Frederic Markus Gerdon, Helen Nissenbaum, Ruben L. Bach, Frauke Kreuter, Stefan Zins
Individual Acceptance of Using Health Data for Private and Public Benefit: Changes During the COVID-19 Pandemic

Harvard Data Science Review, 2021: issue Special Issue 1: Covid-19, (e-only)

In times of increasing digitization, the protection of individual data privacy becomes more important than ever before. To craft privacy policies that do not only meet legal requirements, but also address the public’s concerns, understanding individual privacy attitudes is key. Previous research suggests that privacy attitudes depend on a set of parameters related to the data type, data collector and other situational characteristics. However, the importance of single situational characteristics may possibly be altered by changes in the environment.
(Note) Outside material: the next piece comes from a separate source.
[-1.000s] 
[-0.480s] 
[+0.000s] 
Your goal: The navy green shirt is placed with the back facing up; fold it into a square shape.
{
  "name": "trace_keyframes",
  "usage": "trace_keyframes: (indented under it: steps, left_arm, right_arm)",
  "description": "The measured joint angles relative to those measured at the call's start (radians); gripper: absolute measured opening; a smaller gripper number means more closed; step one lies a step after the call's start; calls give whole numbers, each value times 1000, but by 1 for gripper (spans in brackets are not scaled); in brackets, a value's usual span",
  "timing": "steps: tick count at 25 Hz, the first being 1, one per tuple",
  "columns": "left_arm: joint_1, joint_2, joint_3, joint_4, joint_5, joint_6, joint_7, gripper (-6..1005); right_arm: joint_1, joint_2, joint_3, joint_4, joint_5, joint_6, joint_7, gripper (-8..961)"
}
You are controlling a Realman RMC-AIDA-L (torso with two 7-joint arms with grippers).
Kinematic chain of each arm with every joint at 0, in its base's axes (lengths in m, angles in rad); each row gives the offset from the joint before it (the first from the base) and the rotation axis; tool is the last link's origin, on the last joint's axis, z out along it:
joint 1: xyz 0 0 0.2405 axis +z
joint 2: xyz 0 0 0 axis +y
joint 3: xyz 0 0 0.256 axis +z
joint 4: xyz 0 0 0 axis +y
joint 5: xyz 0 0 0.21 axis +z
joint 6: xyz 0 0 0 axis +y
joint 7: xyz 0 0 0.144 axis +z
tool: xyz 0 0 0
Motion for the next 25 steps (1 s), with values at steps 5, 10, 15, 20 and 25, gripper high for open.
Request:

This circumstance becomes apparent and even more important with the outbreak of the COVID-19 pandemic. The pandemic constitutes an exceptional situation in which individuals may be willing to transmit more personal data than usual for the sake of public health and safety. In this study, we analyze how attitudes towards acceptable data use shift in times of crisis. In July 2019, long before the pandemic, we conducted a survey in Germany in which we measured respondents’ acceptance of the collection and use of health data for public health purposes including preventing the spread of a virus. As the pandemic set in, we replicated this survey in the spring of 2020 to investigate changes in respondents’ willingness to share data for public health purposes in response to the crisis. Using data from 3,502 respondents, we demonstrate and quantify the shift in privacy attitudes with situational characteristics. Public acceptance of the use of personal health data to combat an infectious disease outbreak increased notably, while acceptance of personal data use in several other scenarios barely changed over time. We conclude that policymakers need to carefully consider the intended purpose of and appropriate limitations on data use for public health and argue that the design of data collection tools should meet both public health and privacy concerns.